Blackberry Protein Smoothie: Fuel Your Body Right
This blackberry protein smoothie blends sweet and tart flavors with a boost of protein for a satisfying and nutritious treat.
This blackberry protein smoothie is designed to be a powerhouse of nutrition and flavor. The combination of sweet banana and tart blackberries creates a balanced taste profile that's both refreshing and satisfying. Adding a boost of protein makes it an ideal choice for a post-workout recovery drink or a quick and healthy breakfast to kickstart your day. It’s also simple to prepare with a portable blender, so you can enjoy it anywhere.

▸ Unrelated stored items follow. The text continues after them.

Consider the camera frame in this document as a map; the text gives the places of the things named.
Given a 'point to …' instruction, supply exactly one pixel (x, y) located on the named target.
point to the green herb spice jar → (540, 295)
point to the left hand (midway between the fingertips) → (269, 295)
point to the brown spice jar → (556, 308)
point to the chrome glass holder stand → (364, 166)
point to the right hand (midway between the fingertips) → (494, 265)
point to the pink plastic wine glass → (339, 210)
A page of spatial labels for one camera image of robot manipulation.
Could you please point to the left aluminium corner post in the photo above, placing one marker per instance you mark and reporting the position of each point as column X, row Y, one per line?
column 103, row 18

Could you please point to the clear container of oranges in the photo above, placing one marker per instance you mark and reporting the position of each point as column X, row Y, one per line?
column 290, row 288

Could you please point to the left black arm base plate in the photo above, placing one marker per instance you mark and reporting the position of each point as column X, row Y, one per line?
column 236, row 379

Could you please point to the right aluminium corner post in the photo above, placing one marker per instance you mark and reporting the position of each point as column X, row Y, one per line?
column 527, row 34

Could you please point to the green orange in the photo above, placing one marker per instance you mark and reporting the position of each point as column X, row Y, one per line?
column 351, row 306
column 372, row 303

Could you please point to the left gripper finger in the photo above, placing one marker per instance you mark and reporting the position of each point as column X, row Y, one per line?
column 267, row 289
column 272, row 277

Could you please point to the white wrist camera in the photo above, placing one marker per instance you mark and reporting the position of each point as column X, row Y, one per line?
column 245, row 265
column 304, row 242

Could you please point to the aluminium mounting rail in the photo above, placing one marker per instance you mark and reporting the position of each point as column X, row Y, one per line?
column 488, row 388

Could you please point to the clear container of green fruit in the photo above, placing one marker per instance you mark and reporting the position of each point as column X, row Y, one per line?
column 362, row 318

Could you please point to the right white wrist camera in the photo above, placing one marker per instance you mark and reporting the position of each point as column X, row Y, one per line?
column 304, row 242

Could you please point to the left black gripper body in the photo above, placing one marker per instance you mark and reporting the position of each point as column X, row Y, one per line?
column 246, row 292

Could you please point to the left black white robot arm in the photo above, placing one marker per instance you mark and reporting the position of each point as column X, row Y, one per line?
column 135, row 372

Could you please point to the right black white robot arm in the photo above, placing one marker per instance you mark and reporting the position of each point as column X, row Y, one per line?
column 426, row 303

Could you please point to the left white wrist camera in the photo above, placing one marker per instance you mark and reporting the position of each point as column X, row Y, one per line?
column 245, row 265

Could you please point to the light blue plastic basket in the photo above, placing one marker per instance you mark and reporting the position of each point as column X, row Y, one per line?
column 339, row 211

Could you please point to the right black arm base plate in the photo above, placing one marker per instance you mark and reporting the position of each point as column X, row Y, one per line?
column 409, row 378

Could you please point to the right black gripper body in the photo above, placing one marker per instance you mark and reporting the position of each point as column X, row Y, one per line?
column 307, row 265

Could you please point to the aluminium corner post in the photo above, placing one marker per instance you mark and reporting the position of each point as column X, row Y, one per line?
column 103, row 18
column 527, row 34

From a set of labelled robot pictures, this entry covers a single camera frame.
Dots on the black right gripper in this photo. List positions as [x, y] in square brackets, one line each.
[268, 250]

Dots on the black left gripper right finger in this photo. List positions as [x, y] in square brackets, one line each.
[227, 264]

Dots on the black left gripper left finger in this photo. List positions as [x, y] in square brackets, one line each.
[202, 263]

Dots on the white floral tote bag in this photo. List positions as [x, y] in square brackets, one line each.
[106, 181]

Blackberries are rich in antioxidants and vitamins, contributing to overall well-being and helping combat oxidative stress. The banana provides natural sweetness and essential nutrients like potassium, which is crucial for muscle function and electrolyte balance. A handful of spinach adds a boost of vitamins and minerals without significantly altering the flavor, making it an easy way to incorporate more greens into your diet. The almond milk keeps the smoothie dairy-free and light.

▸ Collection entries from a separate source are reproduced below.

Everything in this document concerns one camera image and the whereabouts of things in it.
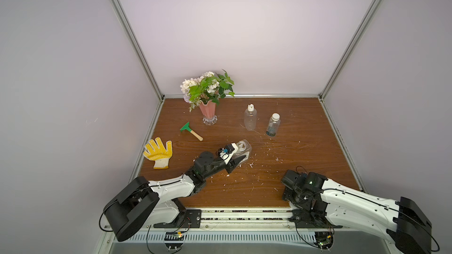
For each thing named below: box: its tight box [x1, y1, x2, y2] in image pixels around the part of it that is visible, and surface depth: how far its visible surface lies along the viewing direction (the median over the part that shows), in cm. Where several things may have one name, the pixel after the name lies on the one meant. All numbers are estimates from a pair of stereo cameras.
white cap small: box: [271, 112, 281, 122], surface depth 92 cm
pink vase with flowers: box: [180, 69, 235, 126], surface depth 89 cm
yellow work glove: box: [143, 136, 174, 170], surface depth 95 cm
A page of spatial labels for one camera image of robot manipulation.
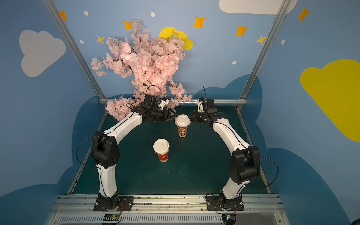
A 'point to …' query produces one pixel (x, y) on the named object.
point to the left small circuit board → (111, 217)
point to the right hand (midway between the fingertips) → (193, 114)
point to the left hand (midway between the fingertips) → (176, 114)
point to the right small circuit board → (229, 219)
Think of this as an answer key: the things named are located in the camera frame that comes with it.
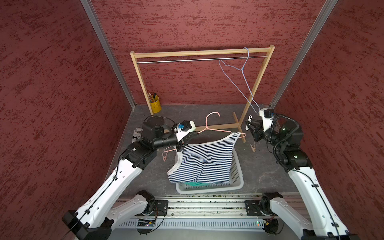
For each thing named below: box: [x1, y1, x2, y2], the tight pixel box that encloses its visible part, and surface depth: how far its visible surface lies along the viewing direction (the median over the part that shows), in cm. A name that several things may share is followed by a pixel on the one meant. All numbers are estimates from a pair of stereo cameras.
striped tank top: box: [167, 132, 241, 184], surface depth 74 cm
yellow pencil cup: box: [148, 92, 162, 114], surface depth 113 cm

Whey protein contributes to muscle repair and growth, making this smoothie a great choice after exercise. Chia seeds add healthy fats and fiber, promoting satiety and digestive health. The addition of ice creates a perfectly chilled and creamy texture. This blackberry protein smoothie isn’t just about taste; it’s about providing your body with the fuel it needs to perform at its best, all while enjoying a delicious and convenient beverage.
Ingredients
- 1 medium banana (120 g)
- 1 medium blackberries (120 g)
- 1 large handful spinach (30 g)
- 1 scoop whey protein (30 g)
- 1 cup almond milk (240 g)
- 1 tsp chia seed (5 g)
- 1/2 cup ice (60 g)
How to make Blackberry Protein Smoothie
- Prep. Wash the blackberries and spinach thoroughly. Peel the banana and cut it into smaller pieces for easier blending.
- Load. Add all ingredients to your portable blender, starting with the liquid (almond milk) at the bottom. This helps prevent the blades from getting stuck.
- Blend. Secure the lid and blend until smooth and creamy. If the smoothie is too thick, add a splash more almond milk and blend again.
- Serve. Pour the blackberry protein smoothie into a glass or portable container. Enjoy immediately for the best taste and texture.
Pro tips
For a thicker smoothie, use frozen banana slices or add more ice. If you prefer a sweeter smoothie, add a small drizzle of honey or maple syrup, adjusting to your liking. Feel free to experiment with different protein powders to find your favorite flavor pairing. You can also prep the ingredients in advance by placing them in a portable container and blending when ready.
If your portable blender struggles with ice, try crushing the ice beforehand or using frozen fruit. For a smoother texture, blend in short pulses. This recipe can easily be doubled or tripled, but make sure not to overfill your blender. For a creamier texture, add a tablespoon of Greek yogurt.
Variations
- Berry Blast. Add a mix of other berries like blueberries and raspberries for an even more intense berry flavor.
- Green Power. Increase the amount of spinach or add kale for an extra boost of greens. Consider adding a squeeze of lemon.
- Tropical Twist. Incorporate a chunk of pineapple or mango for a tropical flavor profile that complements the blackberries.
- Chocolate Indulgence. Add a tablespoon of cocoa powder or chocolate protein powder for a decadent chocolate-blackberry treat.
Nutrition (per serving)
| Calories | 283 kcal |
|---|---|
| Protein | 28 g |
| Carbs | 34 g |
| Fat | 6 g |
| Fiber | 6.5 g |
| Sugar | 16 g |
| Sodium | 283 mg |
FAQ
Can I use frozen blackberries?
Yes, frozen blackberries work perfectly in this recipe and will give the smoothie a thicker, colder consistency. You may need to add a little more almond milk to help with blending.
What if I don't have almond milk?
You can substitute almond milk with any other type of milk, such as oat milk, soy milk, or dairy milk. The flavor and consistency may vary slightly depending on the milk you choose.
Can I make this smoothie ahead of time?
While it's best enjoyed fresh, you can prepare the smoothie and store it in an airtight container in the refrigerator for up to 24 hours. The texture may change slightly, so give it a good shake before drinking.
What kind of protein powder should I use?
Whey protein is a great option for this smoothie, but you can use any protein powder you prefer, such as plant-based protein or casein protein. Consider the flavor of the protein powder when making your choice.
Is this smoothie suitable for vegans?
Yes, this smoothie is suitable for vegans as long as you use a plant-based protein powder and ensure your chia seeds are sourced from a vegan-friendly supplier. Always double-check ingredient labels.